=== WORK INSTRUCTIONS ===
From the line with "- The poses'" through the line with "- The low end", inclusive, return each line of the data below exactly and leave the rest out.

=== DATA EXTRACTS ===
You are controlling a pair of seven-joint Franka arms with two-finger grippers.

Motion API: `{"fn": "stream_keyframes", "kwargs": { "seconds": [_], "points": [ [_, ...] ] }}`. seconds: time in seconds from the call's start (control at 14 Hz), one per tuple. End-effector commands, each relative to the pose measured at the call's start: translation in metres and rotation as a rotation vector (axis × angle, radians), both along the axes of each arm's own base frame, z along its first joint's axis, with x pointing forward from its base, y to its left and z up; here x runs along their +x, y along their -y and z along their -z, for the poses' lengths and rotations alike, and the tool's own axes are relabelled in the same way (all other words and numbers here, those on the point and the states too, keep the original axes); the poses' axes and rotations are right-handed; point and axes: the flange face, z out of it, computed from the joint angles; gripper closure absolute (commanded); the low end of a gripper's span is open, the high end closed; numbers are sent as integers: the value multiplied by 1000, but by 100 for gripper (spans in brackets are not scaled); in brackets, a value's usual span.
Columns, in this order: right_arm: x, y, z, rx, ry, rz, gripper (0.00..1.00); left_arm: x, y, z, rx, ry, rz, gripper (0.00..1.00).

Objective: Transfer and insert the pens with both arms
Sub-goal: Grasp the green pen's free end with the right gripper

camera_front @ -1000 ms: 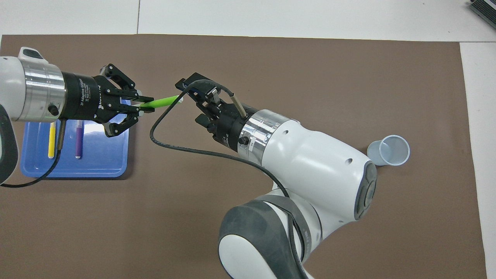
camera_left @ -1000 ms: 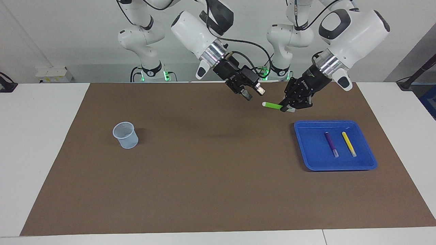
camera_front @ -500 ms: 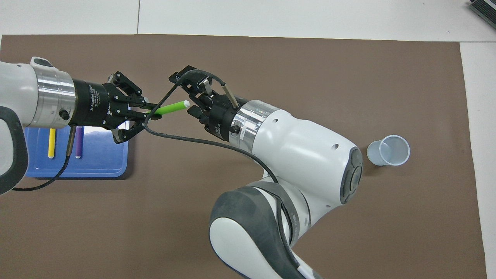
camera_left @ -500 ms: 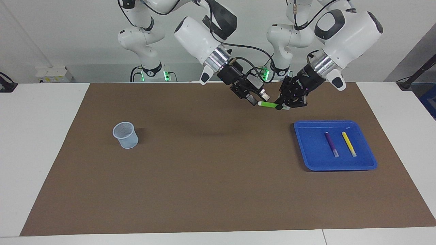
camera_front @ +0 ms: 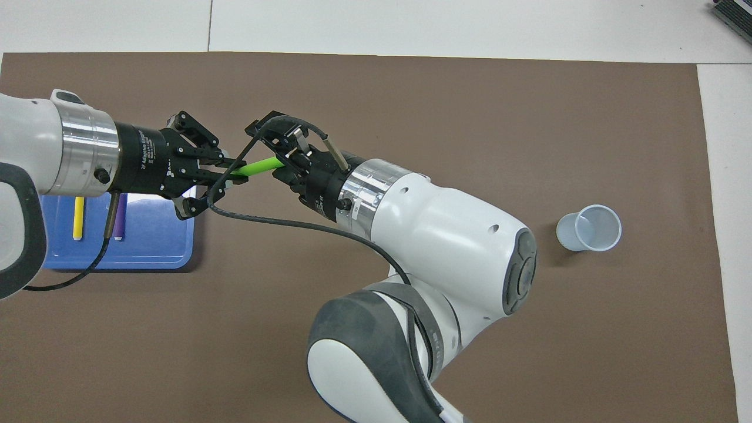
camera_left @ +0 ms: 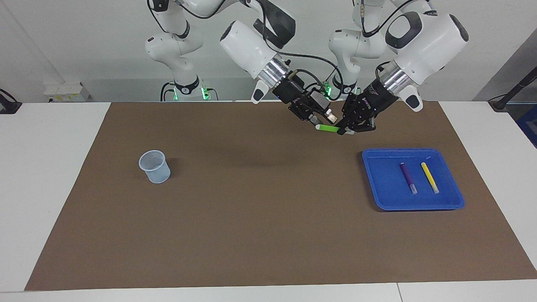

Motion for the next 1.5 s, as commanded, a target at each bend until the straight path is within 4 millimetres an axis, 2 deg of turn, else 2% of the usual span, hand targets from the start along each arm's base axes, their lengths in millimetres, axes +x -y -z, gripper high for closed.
{"fn": "stream_keyframes", "kwargs": {
  "seconds": [0.0,0.29,0.43,0.79,1.0,1.07,1.29,1.43],
  "points": [
    [8,4,2,-11,39,4,31,-11,2,-2,-13,-16,-1,100],
    [10,6,3,-12,38,9,31,-12,2,-5,-15,-13,-2,100],
    [10,6,4,-13,37,9,44,-13,2,-4,-14,-16,-1,100],
    [8,4,3,-10,36,6,59,-13,2,-4,-14,-18,-2,100],
    [5,1,1,3,49,24,58,-13,2,-5,-15,-17,-2,100],
    [4,-1,1,5,47,23,53,-13,2,-5,-15,-20,-9,100],
    [2,-3,4,-6,48,9,46,-13,2,-5,-14,-22,-12,100],
    [1,-2,6,-11,49,7,51,-13,2,-6,-15,-20,-12,100]
  ]
}}
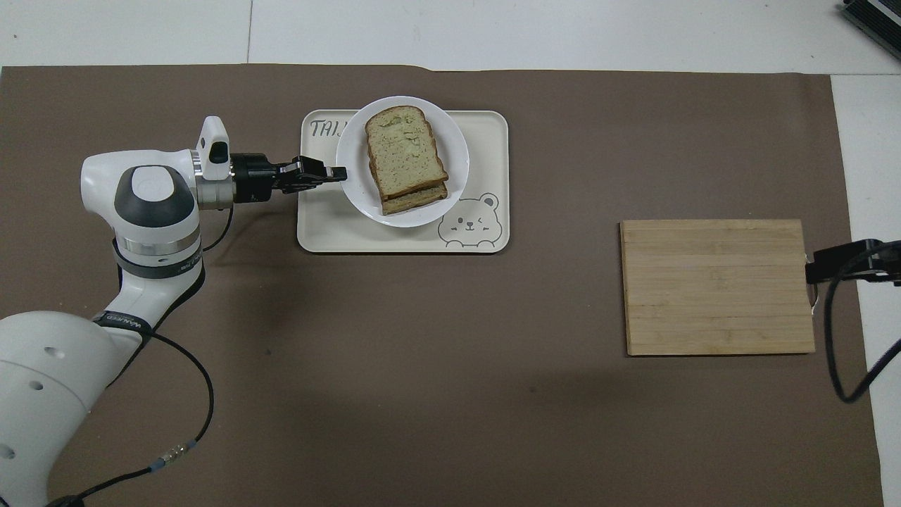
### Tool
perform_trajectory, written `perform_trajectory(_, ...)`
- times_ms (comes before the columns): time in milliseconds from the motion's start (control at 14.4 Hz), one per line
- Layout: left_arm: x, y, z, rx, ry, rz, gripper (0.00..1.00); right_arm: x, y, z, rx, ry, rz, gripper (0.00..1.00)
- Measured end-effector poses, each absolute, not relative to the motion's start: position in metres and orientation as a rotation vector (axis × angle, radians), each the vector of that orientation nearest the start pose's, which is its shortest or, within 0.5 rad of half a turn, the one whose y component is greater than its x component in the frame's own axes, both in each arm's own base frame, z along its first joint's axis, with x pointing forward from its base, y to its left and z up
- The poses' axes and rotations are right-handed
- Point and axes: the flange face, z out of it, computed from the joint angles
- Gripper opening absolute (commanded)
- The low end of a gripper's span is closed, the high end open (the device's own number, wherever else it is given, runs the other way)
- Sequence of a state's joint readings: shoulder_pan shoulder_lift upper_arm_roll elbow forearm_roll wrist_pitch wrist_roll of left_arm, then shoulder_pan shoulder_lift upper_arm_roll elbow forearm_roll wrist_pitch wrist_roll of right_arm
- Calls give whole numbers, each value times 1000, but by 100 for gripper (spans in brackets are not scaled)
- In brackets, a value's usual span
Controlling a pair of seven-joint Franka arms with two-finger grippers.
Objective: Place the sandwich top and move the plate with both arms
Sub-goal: 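Slide the plate with the left gripper farther from the robot onto the tray, then release the plate and draw the left gripper back from it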
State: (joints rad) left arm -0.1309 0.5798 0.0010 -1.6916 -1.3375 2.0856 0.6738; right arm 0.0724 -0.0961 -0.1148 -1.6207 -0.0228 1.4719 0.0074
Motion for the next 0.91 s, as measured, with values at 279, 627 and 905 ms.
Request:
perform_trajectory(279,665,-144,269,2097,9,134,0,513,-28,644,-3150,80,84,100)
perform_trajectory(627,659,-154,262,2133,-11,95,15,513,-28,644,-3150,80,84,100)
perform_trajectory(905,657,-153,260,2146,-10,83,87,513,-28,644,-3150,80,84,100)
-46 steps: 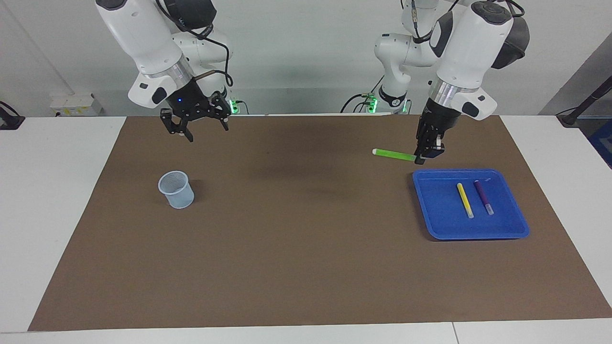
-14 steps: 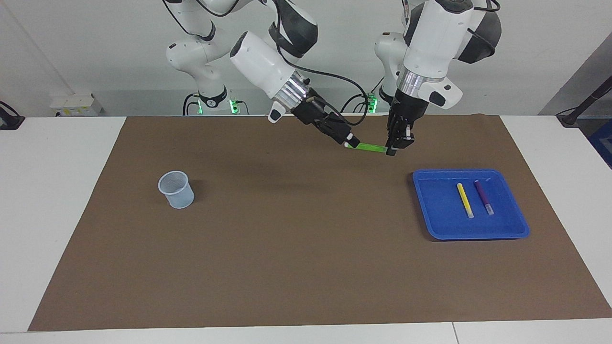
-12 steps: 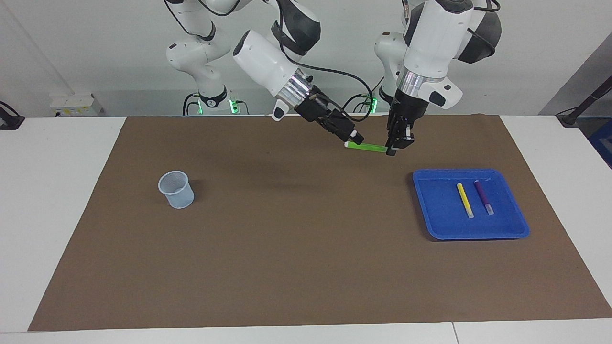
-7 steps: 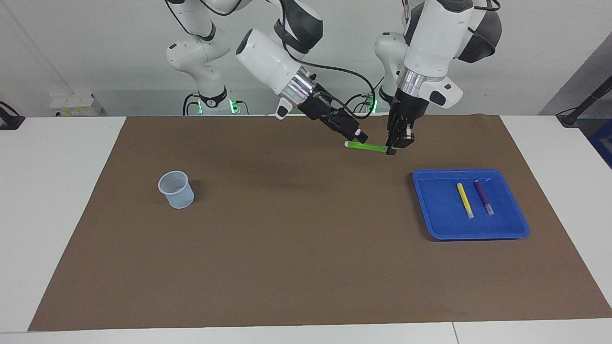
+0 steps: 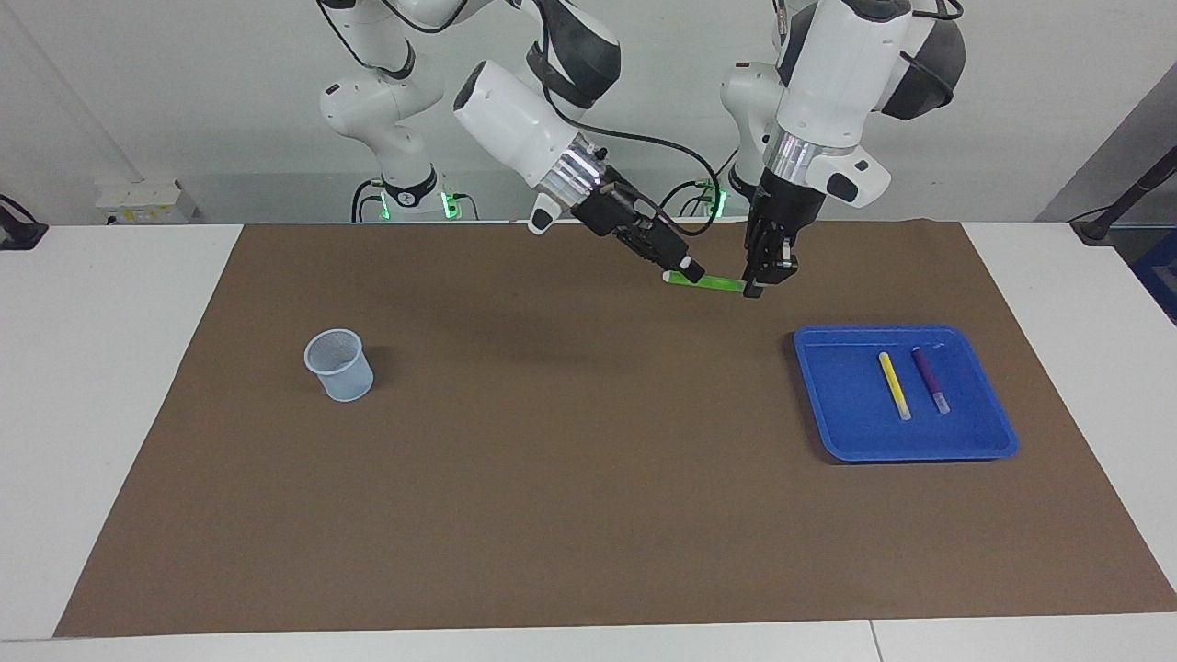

=== REPLY TO THE EXERCISE ===
- The poses' axes and rotations are right-handed
- Point and axes: the flange face, z out of it, computed from the joint angles
- Gripper opening absolute (commanded)
- The low end of a gripper's span is closed, the high end open (the device's own number, wherever else it is given, runs the other way)

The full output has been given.